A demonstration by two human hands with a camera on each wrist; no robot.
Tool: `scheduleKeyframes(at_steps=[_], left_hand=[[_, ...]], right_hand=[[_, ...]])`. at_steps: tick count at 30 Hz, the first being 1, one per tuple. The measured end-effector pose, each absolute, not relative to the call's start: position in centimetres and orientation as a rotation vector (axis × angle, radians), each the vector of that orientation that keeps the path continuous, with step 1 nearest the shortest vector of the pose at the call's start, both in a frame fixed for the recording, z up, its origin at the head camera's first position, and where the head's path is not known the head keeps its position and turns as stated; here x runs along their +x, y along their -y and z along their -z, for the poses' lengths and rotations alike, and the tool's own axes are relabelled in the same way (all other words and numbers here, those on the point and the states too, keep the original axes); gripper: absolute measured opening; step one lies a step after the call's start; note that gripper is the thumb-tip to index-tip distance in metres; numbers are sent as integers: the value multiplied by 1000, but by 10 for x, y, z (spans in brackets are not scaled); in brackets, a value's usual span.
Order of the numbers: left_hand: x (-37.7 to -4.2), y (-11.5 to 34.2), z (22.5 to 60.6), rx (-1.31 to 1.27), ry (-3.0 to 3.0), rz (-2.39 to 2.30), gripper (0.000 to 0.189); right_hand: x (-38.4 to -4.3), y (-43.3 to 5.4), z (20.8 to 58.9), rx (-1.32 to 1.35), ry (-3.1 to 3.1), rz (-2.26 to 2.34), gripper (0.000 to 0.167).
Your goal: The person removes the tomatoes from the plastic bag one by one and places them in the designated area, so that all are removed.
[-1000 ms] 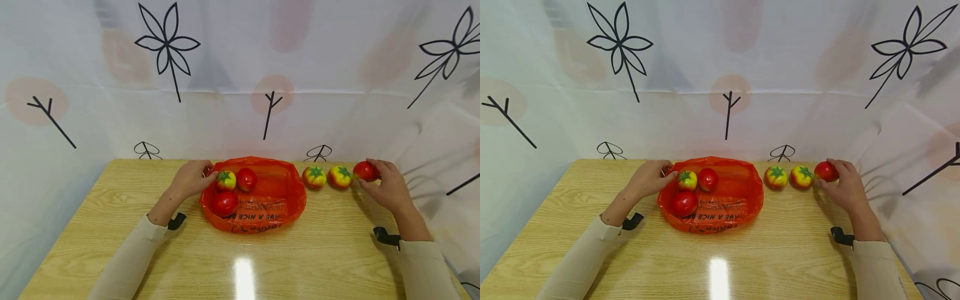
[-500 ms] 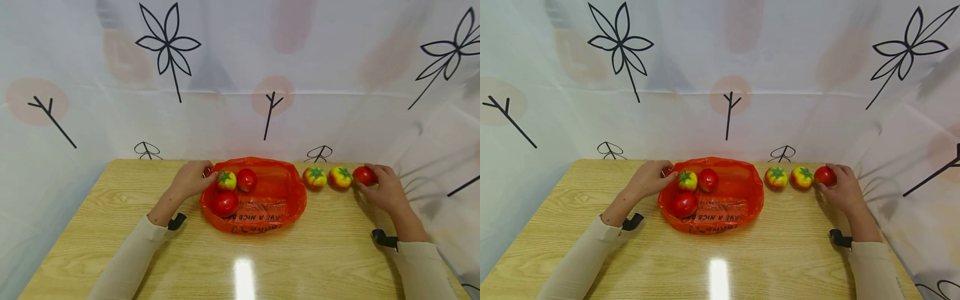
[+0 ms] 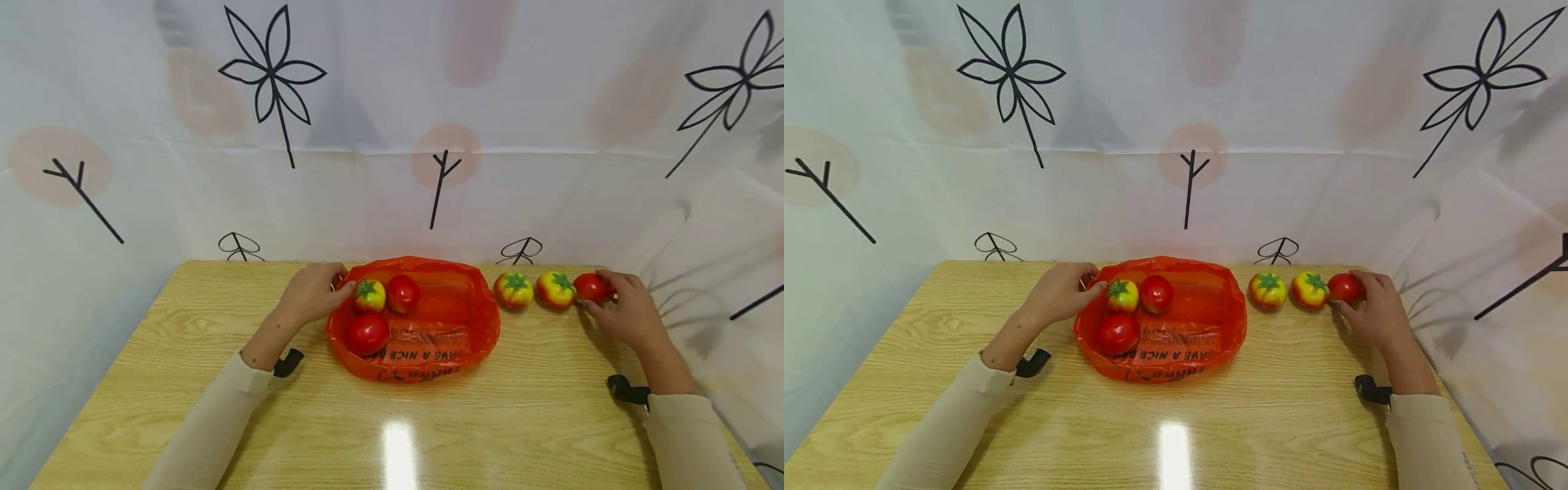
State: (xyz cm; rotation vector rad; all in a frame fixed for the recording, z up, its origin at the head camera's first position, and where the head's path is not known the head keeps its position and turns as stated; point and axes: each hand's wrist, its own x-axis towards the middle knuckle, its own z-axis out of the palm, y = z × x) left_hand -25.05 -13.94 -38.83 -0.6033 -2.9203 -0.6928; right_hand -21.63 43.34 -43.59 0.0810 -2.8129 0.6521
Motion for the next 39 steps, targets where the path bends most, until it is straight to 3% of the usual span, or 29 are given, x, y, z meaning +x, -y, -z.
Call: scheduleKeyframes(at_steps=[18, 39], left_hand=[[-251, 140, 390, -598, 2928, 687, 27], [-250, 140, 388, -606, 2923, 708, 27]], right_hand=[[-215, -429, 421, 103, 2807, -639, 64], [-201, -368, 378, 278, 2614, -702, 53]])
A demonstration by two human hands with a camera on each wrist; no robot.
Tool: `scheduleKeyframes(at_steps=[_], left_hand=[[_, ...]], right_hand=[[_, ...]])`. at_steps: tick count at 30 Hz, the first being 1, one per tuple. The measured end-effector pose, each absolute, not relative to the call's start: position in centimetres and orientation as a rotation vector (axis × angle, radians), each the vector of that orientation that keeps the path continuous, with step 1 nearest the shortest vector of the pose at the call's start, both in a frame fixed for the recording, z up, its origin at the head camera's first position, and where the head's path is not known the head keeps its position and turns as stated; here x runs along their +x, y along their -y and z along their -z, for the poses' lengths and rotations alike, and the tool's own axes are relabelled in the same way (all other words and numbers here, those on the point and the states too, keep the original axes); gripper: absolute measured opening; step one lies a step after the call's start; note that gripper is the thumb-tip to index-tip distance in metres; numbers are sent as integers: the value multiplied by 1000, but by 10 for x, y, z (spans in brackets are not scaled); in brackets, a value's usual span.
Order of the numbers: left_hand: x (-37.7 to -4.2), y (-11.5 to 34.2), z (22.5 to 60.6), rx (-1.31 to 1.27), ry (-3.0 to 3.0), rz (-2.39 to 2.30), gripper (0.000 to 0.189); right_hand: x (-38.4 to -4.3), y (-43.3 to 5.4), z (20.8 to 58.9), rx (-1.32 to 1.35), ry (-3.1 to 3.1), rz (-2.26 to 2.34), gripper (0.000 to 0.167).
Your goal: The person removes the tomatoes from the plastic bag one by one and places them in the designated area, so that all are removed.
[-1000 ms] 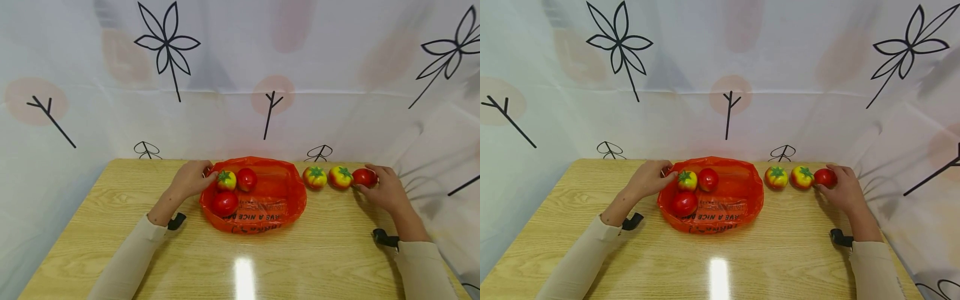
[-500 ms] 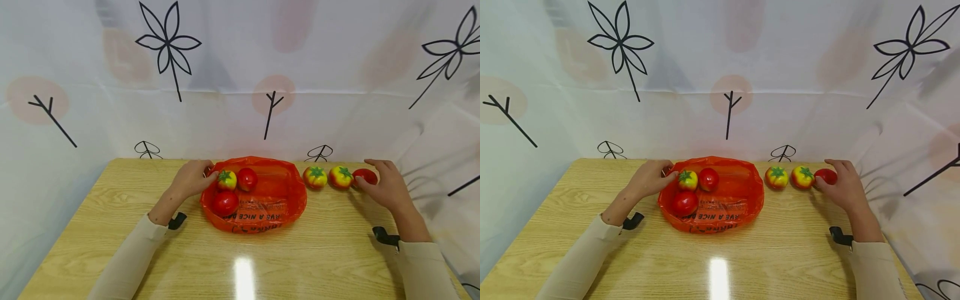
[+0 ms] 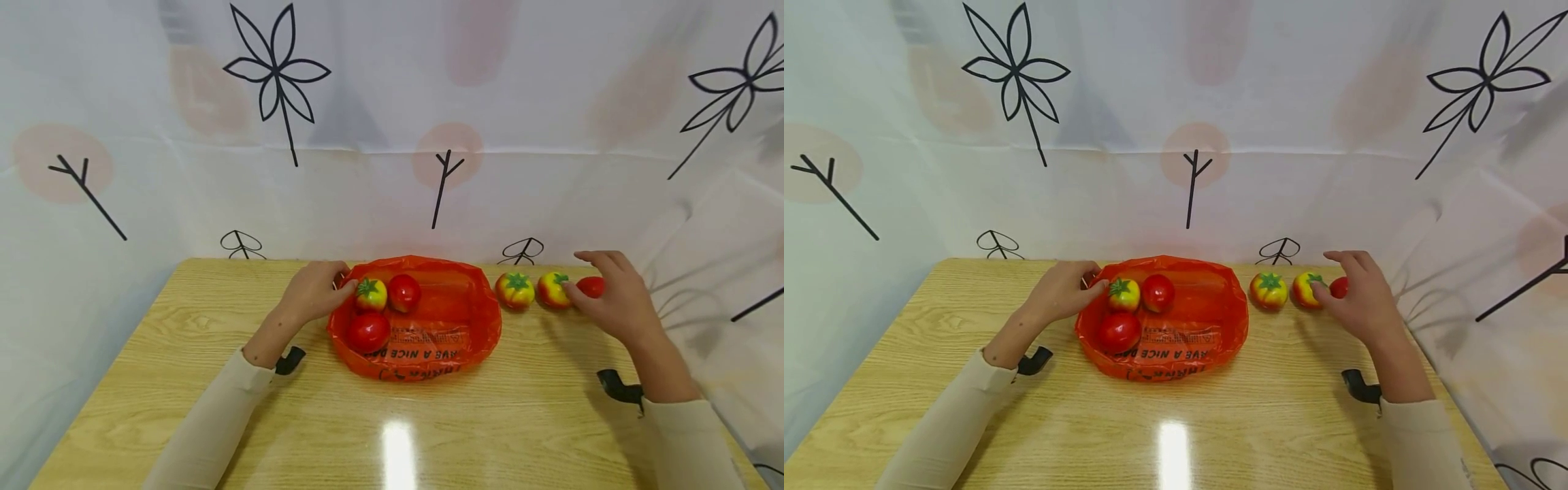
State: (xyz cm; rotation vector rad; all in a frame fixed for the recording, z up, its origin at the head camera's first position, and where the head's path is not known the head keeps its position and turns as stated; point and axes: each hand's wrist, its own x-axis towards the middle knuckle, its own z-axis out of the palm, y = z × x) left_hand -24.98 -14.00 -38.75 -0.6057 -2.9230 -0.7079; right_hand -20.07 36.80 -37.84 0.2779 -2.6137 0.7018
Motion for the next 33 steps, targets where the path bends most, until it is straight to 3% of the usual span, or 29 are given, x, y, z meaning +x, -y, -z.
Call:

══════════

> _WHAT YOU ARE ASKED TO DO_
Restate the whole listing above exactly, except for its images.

> _TASK OUTPUT_
A demonstration by two human hands with a camera on each wrist; no robot.
Tool: `scheduleKeyframes(at_steps=[_], left_hand=[[_, ...]], right_hand=[[_, ...]])`. at_steps: tick count at 30 Hz, the first being 1, one per tuple. The measured end-effector pose, each absolute, not relative to the call's start: position in centimetres and orientation as a rotation vector (axis × angle, radians), each the vector of that orientation that keeps the path continuous, with step 1 nearest the shortest vector of the pose at the call's start, both in a frame fixed for the recording, z up, its origin at the head camera's first position, and where the head's path is not known the head keeps its position and turns as stated; here x runs along their +x, y along their -y and z along their -z, for the poses' lengths and rotations alike, and the tool's own axes are relabelled in the same way (all other words and numbers here, those on the point and the states too, keep the original axes); gripper: absolute measured opening; step one lies a step after the call's start; note that gripper is the thumb-tip to index-tip distance in metres; numbers are sent as integers: the value multiplied by 1000, but by 10 for x, y, z (spans in brackets are not scaled); in brackets, a value's usual span.
Order of the numbers: left_hand: x (-37.7 to -4.2), y (-11.5 to 34.2), z (22.5 to 60.6), rx (-1.31 to 1.27), ry (-3.0 to 3.0), rz (-2.39 to 2.30), gripper (0.000 to 0.189); right_hand: x (-38.4 to -4.3), y (-43.3 to 5.4), z (20.8 to 58.9), rx (-1.32 to 1.35), ry (-3.1 to 3.1), rz (-2.26 to 2.34), gripper (0.000 to 0.167).
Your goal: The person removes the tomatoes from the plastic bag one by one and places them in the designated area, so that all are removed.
[-1000 ms] 
[-500 ms] 
[+0 ms] 
State: (xyz cm; rotation vector rad; all in a frame fixed for the recording, z up, its origin at the head camera's first position, and where the head's path is not known the head keeps its position and turns as stated; point and axes: each hand's wrist, its own x-axis towards the middle knuckle, its own z-axis out of the palm, y = z × x) left_hand -25.05 -13.94 -38.83 -0.6033 -2.9203 -0.6928; right_hand -21.63 43.34 -43.59 0.0810 -2.8129 0.6521
Motion for the next 39 steps, targets where the path bends most, until it is straight to 3% of the usual span, or 29 are given, x, y, z meaning +x, -y, -z.
Call: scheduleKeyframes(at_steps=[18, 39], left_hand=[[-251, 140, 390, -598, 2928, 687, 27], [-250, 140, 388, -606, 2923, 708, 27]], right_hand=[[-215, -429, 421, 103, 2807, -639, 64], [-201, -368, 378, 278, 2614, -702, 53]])
A demonstration by two human hands with a camera on each wrist; no robot.
Tool: `scheduleKeyframes(at_steps=[_], left_hand=[[_, ...]], right_hand=[[_, ...]])`. at_steps: tick count at 30 Hz, the first being 1, one per tuple. The measured end-effector pose, each absolute, not relative to the call's start: position in centimetres and orientation as a rotation vector (axis × angle, radians), each the vector of that orientation that keeps the path continuous, with step 1 nearest the shortest vector of the pose at the call's start, both in a frame fixed for the recording, z up, its origin at the head camera's first position, and where the head's path is not known the head keeps its position and turns as stated; here x runs along their +x, y along their -y and z along their -z, for the poses' lengths and rotations alike, and the tool's own axes are relabelled in the same way (all other words and numbers here, those on the point and the states too, keep the original axes); gripper: absolute measured opening; step one lies a step after the call's start; note that gripper is the thumb-tip to index-tip distance in metres; numbers are sent as integers: the value multiplied by 1000, but by 10 for x, y, z (spans in brackets are not scaled); in brackets, a value's usual span.
Order of the numbers: left_hand: x (-37.7 to -4.2), y (-11.5 to 34.2), z (22.5 to 60.6), rx (-1.31 to 1.27), ry (-3.0 to 3.0), rz (-2.39 to 2.30), gripper (0.000 to 0.189); right_hand: x (-38.4 to -4.3), y (-43.3 to 5.4), z (20.8 to 58.9), rx (-1.32 to 1.35), ry (-3.1 to 3.1), rz (-2.26 to 2.34), gripper (0.000 to 0.167).
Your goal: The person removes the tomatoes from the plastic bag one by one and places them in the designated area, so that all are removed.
[-1000 ms] 
[-500 ms] 
[+0 ms] 
State: (xyz cm; rotation vector rad; all in a frame fixed for the recording, z up, its origin at the head camera's first position, and where the head's path is not known the head keeps its position and turns as stated; point and axes: each hand's wrist, its own x-axis towards the middle knuckle, its own z-axis out of the palm, y = z × x) left_hand -24.98 -14.00 -38.75 -0.6057 -2.9230 -0.7079; right_hand -20.07 36.80 -37.84 0.2779 -2.6137 0.7018
Motion for the next 33 steps, targets where the path bends most, until it is straight to 3% of the usual span, or 29 are given, x, y, z meaning +x, -y, -z.
Call:

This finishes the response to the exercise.